Spacewalk-18: A Benchmark for Multimodal and Long-form Procedural Video Understanding in Novel Domains
Zitian Tang, Rohan Myer Krishnan, Zhiqiu Yu, Chen Sun
TL;DR
Spacewalk-18 tackles the challenge of procedural video understanding in unseen domains by introducing a multimodal, long-form benchmark based on spacewalk footage. It defines two tasks, step recognition and video question answering, and provides 96 hours of densely annotated spacewalks with 455 animation-driven steps, along with an efficient labeling protocol. Extensive experiments reveal substantial gaps between state-of-the-art models and human performance, while demonstrating that summarization-based contextual adaptation can markedly boost results without fine-tuning. The work offers practical guidance on leveraging temporal context and multimodal signals to advance domain-generalization in long-form procedural video understanding, with implications for embodied robotics and beyond.
Abstract
Learning from (procedural) videos has increasingly served as a pathway for embodied agents to acquire skills from human demonstrations. To do this, video understanding models must be able to obtain structured understandings, such as the temporal segmentation of a demonstration into sequences of actions and skills, and to generalize the understandings to novel environments, tasks, and problem domains. In pursuit of this goal, we introduce Spacewalk-18, a benchmark containing two tasks: (1) step recognition and (2) video question answering, over a dataset of temporally segmented and labeled tasks in International Space Station spacewalk recordings. In tandem, the two tasks quantify a model's ability to: (1) generalize to novel domains; (2) utilize long temporal context and multimodal (e.g. visual and speech) information.
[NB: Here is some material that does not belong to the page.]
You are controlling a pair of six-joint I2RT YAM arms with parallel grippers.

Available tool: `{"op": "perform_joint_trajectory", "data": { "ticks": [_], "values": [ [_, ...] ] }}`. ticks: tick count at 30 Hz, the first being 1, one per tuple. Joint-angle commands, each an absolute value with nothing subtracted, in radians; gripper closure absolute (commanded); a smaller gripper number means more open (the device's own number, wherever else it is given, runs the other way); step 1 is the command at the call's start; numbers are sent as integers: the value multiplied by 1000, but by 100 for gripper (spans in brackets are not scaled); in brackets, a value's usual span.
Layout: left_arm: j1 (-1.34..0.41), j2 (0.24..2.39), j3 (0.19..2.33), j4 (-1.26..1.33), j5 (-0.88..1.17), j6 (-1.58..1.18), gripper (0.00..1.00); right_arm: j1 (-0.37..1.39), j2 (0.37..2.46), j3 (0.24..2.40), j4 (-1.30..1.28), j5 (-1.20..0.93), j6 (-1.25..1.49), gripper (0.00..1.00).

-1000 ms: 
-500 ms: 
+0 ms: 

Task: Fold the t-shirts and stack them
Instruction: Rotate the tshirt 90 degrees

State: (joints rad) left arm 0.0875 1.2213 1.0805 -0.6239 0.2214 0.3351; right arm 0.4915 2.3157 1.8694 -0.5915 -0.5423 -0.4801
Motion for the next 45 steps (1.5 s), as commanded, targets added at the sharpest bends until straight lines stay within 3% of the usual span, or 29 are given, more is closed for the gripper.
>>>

Our extensive experimental analysis highlights the challenges of Spacewalk-18, but also suggests best practices for domain generalization and long-form understanding. Notably, we discover a promising adaptation via summarization technique that leads to significant performance improvement without model fine-tuning. The Spacewalk-18 benchmark is released at https://brown-palm.github.io/Spacewalk-18/.